Task brief: After going through the data, give the number of lines that contain the word "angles" as your sole answer.

Dataset content:

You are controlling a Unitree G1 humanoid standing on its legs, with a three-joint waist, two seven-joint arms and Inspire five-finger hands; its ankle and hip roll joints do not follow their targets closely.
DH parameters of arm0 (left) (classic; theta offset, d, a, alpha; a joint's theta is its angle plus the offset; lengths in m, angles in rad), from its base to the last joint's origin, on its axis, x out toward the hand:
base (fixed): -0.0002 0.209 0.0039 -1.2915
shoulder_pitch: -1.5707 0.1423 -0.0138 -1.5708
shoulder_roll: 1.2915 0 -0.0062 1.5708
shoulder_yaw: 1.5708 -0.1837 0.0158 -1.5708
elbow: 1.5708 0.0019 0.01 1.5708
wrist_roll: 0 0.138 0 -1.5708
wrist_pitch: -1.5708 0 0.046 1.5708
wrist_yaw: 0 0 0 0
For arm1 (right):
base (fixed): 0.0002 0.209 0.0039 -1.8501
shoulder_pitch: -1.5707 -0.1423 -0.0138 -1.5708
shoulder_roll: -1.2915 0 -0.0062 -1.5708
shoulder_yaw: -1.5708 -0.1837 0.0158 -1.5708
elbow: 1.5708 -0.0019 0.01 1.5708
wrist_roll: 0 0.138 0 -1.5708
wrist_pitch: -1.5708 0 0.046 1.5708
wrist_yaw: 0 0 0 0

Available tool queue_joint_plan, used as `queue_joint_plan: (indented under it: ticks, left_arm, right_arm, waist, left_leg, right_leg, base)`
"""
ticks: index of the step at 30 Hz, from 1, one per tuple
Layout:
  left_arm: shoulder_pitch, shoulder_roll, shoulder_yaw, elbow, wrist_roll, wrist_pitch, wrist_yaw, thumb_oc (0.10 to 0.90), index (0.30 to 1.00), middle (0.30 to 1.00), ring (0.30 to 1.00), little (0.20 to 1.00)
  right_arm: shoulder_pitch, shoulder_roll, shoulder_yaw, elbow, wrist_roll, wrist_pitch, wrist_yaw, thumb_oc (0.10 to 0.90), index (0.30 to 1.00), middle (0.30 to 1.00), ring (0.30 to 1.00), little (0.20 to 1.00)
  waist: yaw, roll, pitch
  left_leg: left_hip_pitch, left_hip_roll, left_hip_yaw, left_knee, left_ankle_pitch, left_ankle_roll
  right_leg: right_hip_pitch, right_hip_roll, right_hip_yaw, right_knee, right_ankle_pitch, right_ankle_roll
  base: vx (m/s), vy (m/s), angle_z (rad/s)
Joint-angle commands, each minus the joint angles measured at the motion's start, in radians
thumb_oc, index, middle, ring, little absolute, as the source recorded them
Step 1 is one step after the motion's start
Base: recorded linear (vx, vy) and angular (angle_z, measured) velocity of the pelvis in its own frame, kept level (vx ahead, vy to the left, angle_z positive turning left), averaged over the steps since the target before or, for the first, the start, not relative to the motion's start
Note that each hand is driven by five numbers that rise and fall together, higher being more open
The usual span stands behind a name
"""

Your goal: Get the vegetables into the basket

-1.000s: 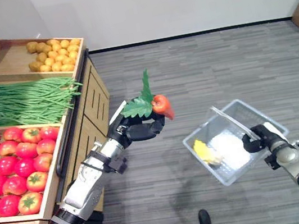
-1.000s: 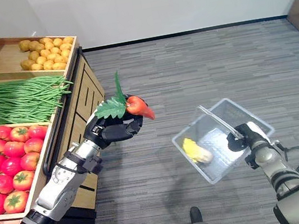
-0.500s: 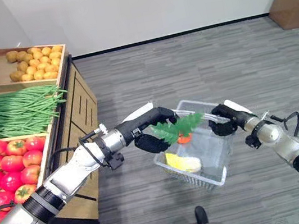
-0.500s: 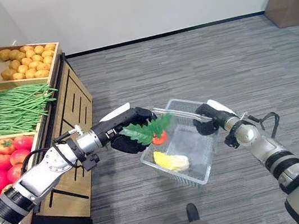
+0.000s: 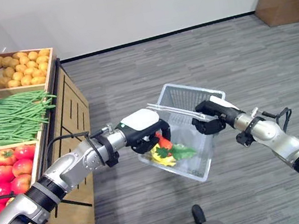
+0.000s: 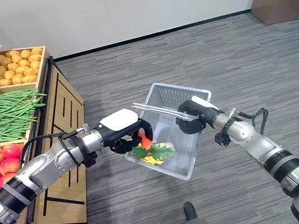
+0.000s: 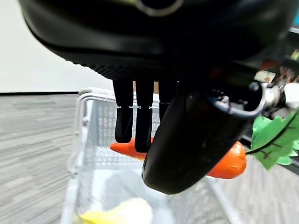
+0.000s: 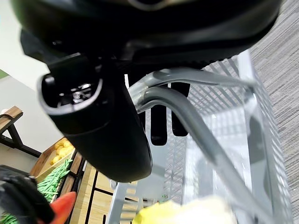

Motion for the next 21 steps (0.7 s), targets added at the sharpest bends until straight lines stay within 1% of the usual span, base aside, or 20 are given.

Result for this exercise: 2